Consider an explosives factory. They don't want product to go bang except in a controlled test environment (- or after the customer got it and lobbed it at the enemy). Is that preservation of product under ISO 9001 or H&S under ISO 18000? Running two separate systems would invite duplication of effort. Where would be the harm in having a quality policy that says something like "To meet customer requirements by making product that makes a big bang on demand, in an environment that preserves the safety of our factory, workers and the local community." Such would drive design of the factory in a fashion that integrates quality and H&S requirements.

Disney's quality policy at the Magic Kingdom in Orlando FLA is something like "Every child leaves with a smile on his or her face." This single, simple, multi-purpose statement drives quality things like good rides, automatons that work all the time, familiar characters amusing the kids in the queues - and it drives safey, for kids don't smile when the roller coaster leaves the rails. Again, much of the safety is delivered with quality management techniques like track inspections, maintenance schedules, design and manufacturing processes that incorporate safety considerations ... I saw a TV documentary somewhere that showed roller-coaster maintenance engineers take the cars and tracks apart for annual maintenance, put them all back together, then go themselves on the first ride - is that high class ISO 9001-style validation or what?

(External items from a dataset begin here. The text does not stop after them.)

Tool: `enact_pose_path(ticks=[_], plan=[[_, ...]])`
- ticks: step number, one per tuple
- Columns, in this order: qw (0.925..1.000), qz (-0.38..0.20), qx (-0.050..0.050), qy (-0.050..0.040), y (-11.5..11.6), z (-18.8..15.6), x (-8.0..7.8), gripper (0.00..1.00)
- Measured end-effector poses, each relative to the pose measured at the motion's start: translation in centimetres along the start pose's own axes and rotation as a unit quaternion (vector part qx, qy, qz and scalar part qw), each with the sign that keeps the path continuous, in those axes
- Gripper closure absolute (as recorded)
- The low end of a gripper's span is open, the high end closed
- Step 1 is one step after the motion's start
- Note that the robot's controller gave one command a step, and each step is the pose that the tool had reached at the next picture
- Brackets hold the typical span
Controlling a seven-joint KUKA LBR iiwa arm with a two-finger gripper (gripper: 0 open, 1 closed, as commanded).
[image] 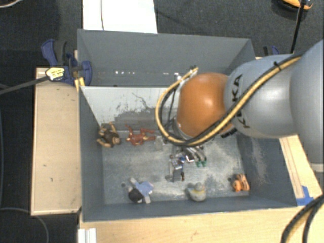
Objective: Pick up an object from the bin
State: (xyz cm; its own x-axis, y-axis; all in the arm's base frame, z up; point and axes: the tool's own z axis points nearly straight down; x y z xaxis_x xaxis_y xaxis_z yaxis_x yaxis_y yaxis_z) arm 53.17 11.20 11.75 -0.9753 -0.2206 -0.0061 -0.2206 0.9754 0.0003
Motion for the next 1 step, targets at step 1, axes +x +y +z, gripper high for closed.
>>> enact_pose_path(ticks=[1], plan=[[0.9999,-0.009,-0.002,0.0058,-4.34,-1.09,0.42,0.0]])
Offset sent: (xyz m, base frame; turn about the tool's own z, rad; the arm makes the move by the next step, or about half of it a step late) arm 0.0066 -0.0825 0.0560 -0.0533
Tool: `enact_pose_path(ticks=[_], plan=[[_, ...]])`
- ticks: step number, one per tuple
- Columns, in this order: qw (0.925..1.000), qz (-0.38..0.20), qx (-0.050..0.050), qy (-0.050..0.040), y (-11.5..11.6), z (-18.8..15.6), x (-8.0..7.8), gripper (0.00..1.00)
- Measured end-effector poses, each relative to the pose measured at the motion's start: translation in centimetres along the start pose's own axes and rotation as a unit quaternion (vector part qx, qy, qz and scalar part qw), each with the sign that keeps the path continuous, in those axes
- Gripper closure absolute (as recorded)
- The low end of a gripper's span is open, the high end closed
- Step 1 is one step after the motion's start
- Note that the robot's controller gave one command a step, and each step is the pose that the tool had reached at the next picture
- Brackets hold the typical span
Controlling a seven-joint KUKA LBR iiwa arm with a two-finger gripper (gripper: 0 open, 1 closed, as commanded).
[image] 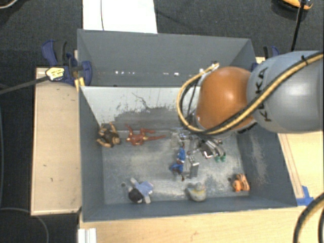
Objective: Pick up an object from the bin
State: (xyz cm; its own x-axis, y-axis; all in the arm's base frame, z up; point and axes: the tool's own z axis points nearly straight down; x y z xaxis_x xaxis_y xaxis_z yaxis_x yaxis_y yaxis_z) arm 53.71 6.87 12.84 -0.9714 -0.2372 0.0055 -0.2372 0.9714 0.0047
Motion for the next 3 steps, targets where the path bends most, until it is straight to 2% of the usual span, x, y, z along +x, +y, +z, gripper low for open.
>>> enact_pose_path(ticks=[1,2,3], plan=[[0.9989,0.046,0.002,-0.0064,-2.0,-2.0,0.1,0.0],[0.9988,0.049,0.001,-0.0036,-1.5,-4.8,-0.1,0.0],[0.9992,-0.037,0.003,-0.0106,-1.5,-1.6,1.5,0.0]])
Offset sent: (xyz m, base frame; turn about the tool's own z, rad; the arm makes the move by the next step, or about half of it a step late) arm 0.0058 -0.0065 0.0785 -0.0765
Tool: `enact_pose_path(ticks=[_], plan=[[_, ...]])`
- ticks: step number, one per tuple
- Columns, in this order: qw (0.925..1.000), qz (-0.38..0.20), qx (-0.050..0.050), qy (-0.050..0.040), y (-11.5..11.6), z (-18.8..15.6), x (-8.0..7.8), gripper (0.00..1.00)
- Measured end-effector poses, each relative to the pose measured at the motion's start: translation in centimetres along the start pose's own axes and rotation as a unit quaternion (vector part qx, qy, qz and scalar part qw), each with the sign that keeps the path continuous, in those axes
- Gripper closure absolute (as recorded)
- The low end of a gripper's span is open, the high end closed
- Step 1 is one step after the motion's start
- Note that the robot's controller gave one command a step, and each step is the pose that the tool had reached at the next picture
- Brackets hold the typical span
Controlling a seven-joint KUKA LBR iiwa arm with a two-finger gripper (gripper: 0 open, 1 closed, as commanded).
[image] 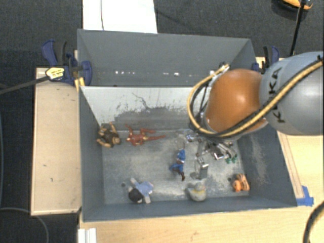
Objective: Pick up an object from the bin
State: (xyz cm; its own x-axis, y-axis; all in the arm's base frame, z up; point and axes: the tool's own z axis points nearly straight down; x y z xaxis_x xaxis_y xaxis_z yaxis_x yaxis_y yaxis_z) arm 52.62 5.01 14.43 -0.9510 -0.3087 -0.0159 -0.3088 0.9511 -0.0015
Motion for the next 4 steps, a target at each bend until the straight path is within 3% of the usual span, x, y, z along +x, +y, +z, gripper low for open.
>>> enact_pose_path(ticks=[1,2,3,4], plan=[[0.9999,-0.016,-0.002,0.0066,-0.3,4.2,1.1,0.0],[0.994,-0.109,0.0,-0.0019,-0.3,6.5,0.4,0.0],[0.9939,-0.111,-0.001,0.0019,-0.1,8.1,0.4,0.0],[0.9661,-0.258,0.0,-0.0035,0.4,7.4,-1.5,1.0]])
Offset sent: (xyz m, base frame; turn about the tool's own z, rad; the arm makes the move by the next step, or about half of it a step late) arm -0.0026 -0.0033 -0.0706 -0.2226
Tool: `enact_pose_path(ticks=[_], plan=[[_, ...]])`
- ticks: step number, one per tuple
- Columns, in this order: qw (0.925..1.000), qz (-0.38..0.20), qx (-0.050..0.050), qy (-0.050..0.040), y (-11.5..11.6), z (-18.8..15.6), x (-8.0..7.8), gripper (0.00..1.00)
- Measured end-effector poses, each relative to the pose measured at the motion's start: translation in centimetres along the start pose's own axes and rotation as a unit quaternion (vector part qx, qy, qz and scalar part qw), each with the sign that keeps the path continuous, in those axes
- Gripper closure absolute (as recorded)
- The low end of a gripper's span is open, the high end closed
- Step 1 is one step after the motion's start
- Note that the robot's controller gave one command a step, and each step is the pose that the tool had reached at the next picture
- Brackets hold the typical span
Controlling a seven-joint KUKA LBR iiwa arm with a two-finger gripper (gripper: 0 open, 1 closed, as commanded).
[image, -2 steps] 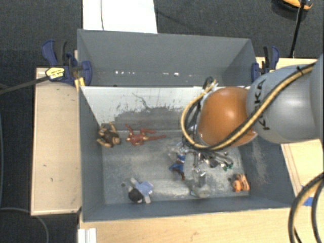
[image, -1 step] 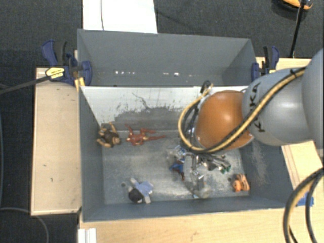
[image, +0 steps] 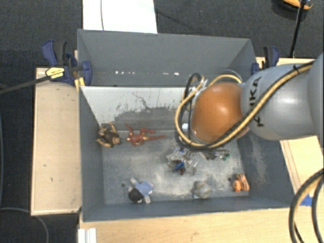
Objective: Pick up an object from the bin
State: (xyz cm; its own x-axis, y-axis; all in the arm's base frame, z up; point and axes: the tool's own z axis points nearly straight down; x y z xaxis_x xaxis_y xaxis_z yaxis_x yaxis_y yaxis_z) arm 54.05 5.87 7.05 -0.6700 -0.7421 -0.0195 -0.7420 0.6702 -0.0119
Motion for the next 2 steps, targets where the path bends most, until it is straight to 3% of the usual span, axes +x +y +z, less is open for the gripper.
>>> enact_pose_path(ticks=[1,2], plan=[[1.0,0.001,0.0,0.0002,0.0,0.0,0.0,1.0],[0.9994,-0.035,0.001,-0.0026,0.6,-15.5,-1.8,1.0]])
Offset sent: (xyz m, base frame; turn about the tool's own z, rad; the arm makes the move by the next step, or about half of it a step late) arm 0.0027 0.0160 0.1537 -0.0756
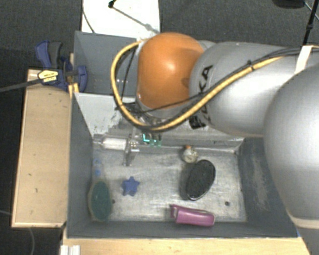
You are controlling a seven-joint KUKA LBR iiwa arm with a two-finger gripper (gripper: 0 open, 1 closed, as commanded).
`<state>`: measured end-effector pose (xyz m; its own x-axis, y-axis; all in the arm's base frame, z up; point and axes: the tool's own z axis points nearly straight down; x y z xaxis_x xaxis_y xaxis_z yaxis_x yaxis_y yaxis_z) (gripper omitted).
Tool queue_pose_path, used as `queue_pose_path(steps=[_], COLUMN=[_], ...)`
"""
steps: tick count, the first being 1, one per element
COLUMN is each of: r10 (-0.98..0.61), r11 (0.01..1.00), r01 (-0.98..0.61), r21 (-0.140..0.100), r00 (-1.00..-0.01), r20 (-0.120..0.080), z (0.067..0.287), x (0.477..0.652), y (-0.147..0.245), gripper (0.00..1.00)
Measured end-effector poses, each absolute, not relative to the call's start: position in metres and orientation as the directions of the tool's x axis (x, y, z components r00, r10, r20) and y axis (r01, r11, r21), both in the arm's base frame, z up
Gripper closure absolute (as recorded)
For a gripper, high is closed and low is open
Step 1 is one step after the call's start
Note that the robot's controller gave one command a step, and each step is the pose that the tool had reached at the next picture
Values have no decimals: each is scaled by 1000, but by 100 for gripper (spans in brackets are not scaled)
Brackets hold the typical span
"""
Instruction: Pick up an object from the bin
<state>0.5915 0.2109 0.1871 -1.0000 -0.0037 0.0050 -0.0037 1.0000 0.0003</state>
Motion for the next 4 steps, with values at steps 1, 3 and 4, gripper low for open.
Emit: queue_pose_path(steps=[1, 3, 4], r10=[-322, -488, -442], r11=[947, 873, 897], r01=[-322, -488, -442], r21=[4, 7, 7], r00=[-946, -873, -897], r20=[-17, -20, -19], z=[97, 91, 91], x=[553, 556, 557], y=[199, 191, 189], gripper=[0, 0, 0])
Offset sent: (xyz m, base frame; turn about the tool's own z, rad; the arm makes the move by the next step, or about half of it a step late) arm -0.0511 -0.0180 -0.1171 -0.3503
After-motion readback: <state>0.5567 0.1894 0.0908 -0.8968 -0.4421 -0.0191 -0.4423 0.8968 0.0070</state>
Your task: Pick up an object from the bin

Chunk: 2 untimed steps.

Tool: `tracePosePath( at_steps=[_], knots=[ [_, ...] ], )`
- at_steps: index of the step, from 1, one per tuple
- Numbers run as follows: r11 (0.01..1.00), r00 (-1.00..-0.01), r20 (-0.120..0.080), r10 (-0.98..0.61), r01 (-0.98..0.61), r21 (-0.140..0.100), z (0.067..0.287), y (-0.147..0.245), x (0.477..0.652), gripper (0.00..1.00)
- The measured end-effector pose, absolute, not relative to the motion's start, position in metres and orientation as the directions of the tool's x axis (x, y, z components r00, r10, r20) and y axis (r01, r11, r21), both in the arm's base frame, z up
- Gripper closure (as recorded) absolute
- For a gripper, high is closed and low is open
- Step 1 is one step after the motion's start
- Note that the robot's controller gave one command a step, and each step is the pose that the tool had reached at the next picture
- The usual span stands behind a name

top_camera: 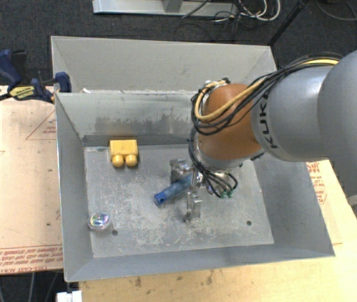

For the auditor, why not audit quality aspects against ISO 9001 and safety against their own safety procedures - which might be incomplete by ISO 18000standards, but surely better than nothing. I'd rather a safety harness without a hazard assessment, than none at all.

Hope this helps,
Pat
 

Randy

Super Moderator
#16
I saw a TV documentary somewhere that showed roller-coaster maintenance engineers take the cars and tracks apart for annual maintenance, put them all back together, then go themselves on the first ride - is that high class ISO 9001-style validation or what?
Nope! I've got over 3000 flight hours and close to 10,000 or so take-offs performing maintenance test flights in helicopters as a QA/QC professional and a couple of 'em went south fast. I'll leave out the ejection from a disentegrating OV-10 for another time.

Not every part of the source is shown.